September 29, 2006 Posted by the Nickness | Uncategorized | | No Comments

Season 6 of Smallville

Anyone feel…disappointed in the season 6 premire of Smallville other than myself?

Oh and for the record, I now officially hate Jimmy 'James' Olsen.

September 28, 2006 Posted by the Nickness | Uncategorized | | No Comments

1.21 Jigawatts!

I don’t care what anyone else says. The Back to the Future Trilogy is by far the best Trilogy in all of history.

September 24, 2006 Posted by the Nickness | movies, time travel | | No Comments

Starburst, Work, Birthdays, and England

You know what I love after a hard day of working? Coming home, putting on some illegally downloaded music, relaxing, and popping open happiness wrapped up in colorful little paper(ie:starburst) Let me tell you folks: Taste the rainbow ain't got nothing on these little pieces of wonderful goodness.
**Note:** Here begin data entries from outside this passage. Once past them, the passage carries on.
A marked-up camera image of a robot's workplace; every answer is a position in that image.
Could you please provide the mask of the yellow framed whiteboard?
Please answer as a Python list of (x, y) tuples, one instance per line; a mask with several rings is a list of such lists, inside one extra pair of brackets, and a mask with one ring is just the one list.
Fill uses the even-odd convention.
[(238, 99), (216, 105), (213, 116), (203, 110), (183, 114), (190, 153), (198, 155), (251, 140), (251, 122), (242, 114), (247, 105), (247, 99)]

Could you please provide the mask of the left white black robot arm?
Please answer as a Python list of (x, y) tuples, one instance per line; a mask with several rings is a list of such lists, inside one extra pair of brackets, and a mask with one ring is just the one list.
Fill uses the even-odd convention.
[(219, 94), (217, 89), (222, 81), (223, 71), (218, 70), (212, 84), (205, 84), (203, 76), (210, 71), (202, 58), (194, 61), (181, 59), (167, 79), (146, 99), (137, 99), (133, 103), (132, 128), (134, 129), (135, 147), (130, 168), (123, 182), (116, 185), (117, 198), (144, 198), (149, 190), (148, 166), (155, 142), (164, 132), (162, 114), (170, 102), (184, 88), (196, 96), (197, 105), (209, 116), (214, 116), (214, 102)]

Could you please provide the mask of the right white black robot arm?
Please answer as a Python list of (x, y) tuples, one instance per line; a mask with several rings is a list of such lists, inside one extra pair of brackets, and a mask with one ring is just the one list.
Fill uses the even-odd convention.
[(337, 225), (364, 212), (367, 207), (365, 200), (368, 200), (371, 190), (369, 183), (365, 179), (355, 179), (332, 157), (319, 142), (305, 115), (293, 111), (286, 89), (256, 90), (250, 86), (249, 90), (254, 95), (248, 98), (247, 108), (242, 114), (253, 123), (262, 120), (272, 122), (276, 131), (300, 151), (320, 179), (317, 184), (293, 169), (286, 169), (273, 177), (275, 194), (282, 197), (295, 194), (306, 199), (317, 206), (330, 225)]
Shelly comes back from her NJ vacation tomorrow. Thank goodness. I haven't been feeling up to par lately and I'm really glad she'll be back to lend some supermanager support. And ofcourse she gave me saturday off so I could help her move. I hope it doesn't take too long, it's Mosaic night AND it happens to be my sister's birthday. Crap… I can't remember how old she is. Meh. I'm sure she'll remind me. Or maybe I'll find a super awesome happy maybe20something birthday. *and we're holding up the bypass. Ohh. Me and my dad havin' a top laugh. Whoa. And I'm sitting on the toolbox. Oh, and I'm so glad I'm not in school boss. So glad I'm not in school.*

Yup. I've been watching/listening to the JCB video on repeat. Not really sure why. It's kinda…hypnotizing. Add the wonderful effects of a starburst induced pleasure coma and the results are….wonderful. :)
Oh, I should mention(I've already told some of you this) I have decided another year should not pass by without me taking some sort of vacation out of the states. I used to travel alot, and I feel I've been stuck in Manassas WAY too long. So…next summer(date tba)I'm going to go to England. I'm officially saving up for it. And I'm inviting EVERYONE I know. Yes, even you LJ people I don't really know and only talk to once every couple of months…you're invited too. if I have to go by myself I will, but I'm hoping some of my way awesome friends(yes, that would be you) will come with me. Ofcourse, someone will have to stay behind to watch Simon-I don't think I could sneak him onboard without security thinking he's some type of newaged living bomb. *I'll protect you from the horrible anal probes Simon!*

Sigh. I need a massage. I wish House was on every night of the week. How many nights can you eat spaghetti before your body decides to revolt against you? I'm luke I'm five and my dad's Bruce Lee. He drives me around in his JCB…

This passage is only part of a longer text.